4. Dividend Equivalent Rights. With respect to the Restricted Stock Units awarded to the Recipient pursuant to this Agreement, during the vesting period set forth in Section 2(a) hereof, the Recipient shall also be entitled to receive a number of restricted stock units (“Dividend Equivalent Stock Units”) equal to (a) (i) the number of Restricted Stock Units earned by the Recipient under Sections 2(a) and/or 2(b) (as applicable) multiplied by (ii) the cumulative amount of cash dividends paid by the Company that the Recipient would have received had he owned the earned Restricted Stock Units on each dividend record date through the Vesting Date, divided by (b) the closing price of the Stock on the Vesting Date. Dividend Equivalent Stock Units granted under this Section 4 shall vest based on the vesting schedule set forth in Section 2(a) hereof, provided that for the purposes of such vesting schedule, the Dividend Equivalent Stock Units shall be deemed to have been granted as of the Grant Date.

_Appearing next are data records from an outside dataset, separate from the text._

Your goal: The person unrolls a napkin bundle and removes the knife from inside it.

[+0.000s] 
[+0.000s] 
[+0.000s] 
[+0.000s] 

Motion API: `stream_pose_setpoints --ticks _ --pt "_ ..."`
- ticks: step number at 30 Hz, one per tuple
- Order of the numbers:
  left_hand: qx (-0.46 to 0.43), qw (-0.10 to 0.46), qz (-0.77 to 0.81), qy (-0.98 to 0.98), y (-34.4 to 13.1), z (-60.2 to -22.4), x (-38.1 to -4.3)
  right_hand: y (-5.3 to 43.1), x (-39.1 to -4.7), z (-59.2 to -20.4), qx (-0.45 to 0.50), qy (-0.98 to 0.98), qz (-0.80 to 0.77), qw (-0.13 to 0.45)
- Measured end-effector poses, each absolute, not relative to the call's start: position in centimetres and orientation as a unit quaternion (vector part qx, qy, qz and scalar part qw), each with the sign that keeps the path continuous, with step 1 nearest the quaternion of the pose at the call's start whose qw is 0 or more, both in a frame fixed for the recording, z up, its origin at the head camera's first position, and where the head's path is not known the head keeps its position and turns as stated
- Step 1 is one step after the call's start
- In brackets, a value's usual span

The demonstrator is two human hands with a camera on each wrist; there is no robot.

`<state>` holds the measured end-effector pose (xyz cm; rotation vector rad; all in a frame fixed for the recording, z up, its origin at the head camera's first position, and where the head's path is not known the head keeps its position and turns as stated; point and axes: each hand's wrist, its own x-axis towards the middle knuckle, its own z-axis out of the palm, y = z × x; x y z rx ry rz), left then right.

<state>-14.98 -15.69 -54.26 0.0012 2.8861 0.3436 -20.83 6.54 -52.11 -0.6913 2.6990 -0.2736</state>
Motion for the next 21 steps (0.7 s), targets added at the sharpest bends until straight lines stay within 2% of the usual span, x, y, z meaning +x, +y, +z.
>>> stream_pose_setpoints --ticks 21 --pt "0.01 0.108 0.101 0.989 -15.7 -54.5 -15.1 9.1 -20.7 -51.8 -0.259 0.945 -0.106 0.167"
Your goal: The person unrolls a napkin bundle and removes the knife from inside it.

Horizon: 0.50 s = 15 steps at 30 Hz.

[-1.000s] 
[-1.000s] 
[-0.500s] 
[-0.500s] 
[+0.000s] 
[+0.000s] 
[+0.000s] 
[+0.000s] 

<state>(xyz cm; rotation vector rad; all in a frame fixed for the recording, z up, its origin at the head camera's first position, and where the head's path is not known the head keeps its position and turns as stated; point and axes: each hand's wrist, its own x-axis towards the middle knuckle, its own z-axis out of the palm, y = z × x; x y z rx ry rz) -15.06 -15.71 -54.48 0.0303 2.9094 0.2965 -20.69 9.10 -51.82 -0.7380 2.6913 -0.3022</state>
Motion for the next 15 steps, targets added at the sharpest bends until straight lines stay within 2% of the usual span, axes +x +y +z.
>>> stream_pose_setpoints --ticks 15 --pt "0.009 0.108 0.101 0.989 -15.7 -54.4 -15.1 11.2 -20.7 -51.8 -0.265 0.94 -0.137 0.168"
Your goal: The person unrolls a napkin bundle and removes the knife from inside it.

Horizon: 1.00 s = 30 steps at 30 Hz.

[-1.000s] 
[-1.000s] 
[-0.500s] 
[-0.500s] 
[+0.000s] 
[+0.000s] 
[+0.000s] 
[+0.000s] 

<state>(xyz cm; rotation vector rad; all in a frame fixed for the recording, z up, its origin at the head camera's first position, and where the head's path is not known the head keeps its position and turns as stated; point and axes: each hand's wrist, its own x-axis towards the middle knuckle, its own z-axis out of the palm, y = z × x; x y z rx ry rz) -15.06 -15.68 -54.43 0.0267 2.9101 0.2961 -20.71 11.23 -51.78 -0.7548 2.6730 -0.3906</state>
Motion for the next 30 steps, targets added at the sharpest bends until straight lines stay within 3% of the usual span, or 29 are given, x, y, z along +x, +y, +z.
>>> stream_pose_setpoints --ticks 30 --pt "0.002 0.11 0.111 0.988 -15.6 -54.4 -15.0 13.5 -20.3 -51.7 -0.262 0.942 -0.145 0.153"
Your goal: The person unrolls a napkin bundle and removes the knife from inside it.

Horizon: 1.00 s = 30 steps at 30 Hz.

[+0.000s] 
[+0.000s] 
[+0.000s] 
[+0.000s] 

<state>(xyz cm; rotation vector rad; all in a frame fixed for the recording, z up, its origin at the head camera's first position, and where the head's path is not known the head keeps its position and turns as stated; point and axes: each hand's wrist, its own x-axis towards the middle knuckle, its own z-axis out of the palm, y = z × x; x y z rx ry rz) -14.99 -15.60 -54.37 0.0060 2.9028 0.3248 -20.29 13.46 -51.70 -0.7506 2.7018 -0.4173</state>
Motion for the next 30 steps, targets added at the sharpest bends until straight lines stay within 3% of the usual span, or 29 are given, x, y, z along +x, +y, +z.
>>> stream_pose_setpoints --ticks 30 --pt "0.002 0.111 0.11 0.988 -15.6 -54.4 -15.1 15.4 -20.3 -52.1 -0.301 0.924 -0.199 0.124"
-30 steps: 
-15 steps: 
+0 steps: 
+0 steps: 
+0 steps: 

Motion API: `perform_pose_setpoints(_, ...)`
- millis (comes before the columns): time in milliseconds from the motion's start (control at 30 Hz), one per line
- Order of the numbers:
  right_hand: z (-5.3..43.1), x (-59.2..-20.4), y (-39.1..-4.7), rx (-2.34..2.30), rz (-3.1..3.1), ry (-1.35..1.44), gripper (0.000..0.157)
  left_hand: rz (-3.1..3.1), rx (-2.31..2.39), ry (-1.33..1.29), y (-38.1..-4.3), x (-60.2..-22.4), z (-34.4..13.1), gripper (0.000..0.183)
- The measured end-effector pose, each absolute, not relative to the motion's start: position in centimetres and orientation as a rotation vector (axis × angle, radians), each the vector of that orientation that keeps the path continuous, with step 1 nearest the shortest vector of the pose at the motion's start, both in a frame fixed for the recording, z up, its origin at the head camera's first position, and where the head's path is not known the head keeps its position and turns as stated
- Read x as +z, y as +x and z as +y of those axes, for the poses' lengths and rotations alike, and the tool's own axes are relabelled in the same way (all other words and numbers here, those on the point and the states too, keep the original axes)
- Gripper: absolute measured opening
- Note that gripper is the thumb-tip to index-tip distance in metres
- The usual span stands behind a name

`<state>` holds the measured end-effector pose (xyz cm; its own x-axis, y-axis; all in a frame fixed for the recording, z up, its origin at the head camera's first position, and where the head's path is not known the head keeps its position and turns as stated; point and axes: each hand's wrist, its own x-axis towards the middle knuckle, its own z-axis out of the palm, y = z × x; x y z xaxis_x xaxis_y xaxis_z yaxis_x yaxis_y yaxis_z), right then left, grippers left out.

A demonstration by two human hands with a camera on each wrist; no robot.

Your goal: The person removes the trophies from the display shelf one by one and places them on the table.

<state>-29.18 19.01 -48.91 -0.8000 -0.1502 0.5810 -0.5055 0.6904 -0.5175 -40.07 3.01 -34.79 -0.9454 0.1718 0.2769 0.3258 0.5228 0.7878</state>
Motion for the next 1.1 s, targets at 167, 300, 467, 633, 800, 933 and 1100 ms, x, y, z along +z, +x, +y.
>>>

5. Taxes. The Company shall not withhold or in any way be responsible for the payment of any federal, state, or local income or occupational taxes with respect to the grant, vesting or payment of the Restricted Stock Units or Dividend Equivalent Stock Units. All such taxes are the sole responsibility of the Recipient and the Recipient shall indemnify and hold the Company harmless from any and all loss, damage, or liability to the Company arising with respect to such taxes.
6. Effect of Changes in Capitalization or Change in Control.
(a) Changes in Stock. If the outstanding shares of Stock are increased or decreased or changed into or exchanged for a different number or kind of shares or other securities of the Company by reason of any recapitalization, reclassification, stock split, reverse split, combination of shares, exchange of shares, stock dividend or other distribution payable in capital stock, or other increase or decrease in such shares effected without receipt of consideration by the Company occurring after the date the Award is granted, then such proportional and appropriate adjustment shall be made by the Board in the number and kind of shares subject to the Award, so that the proportional interest of the Recipient immediately following such event shall, to the extent practicable, be the same as immediately prior to such event. In the event of any distribution to the Company’s stockholders of securities of any other entity or other assets (other than dividends payable in cash or stock of the Company) without receipt of consideration by the Company, the Company or the Board shall adjust the number and kind of shares subject to the Award to reflect such distribution.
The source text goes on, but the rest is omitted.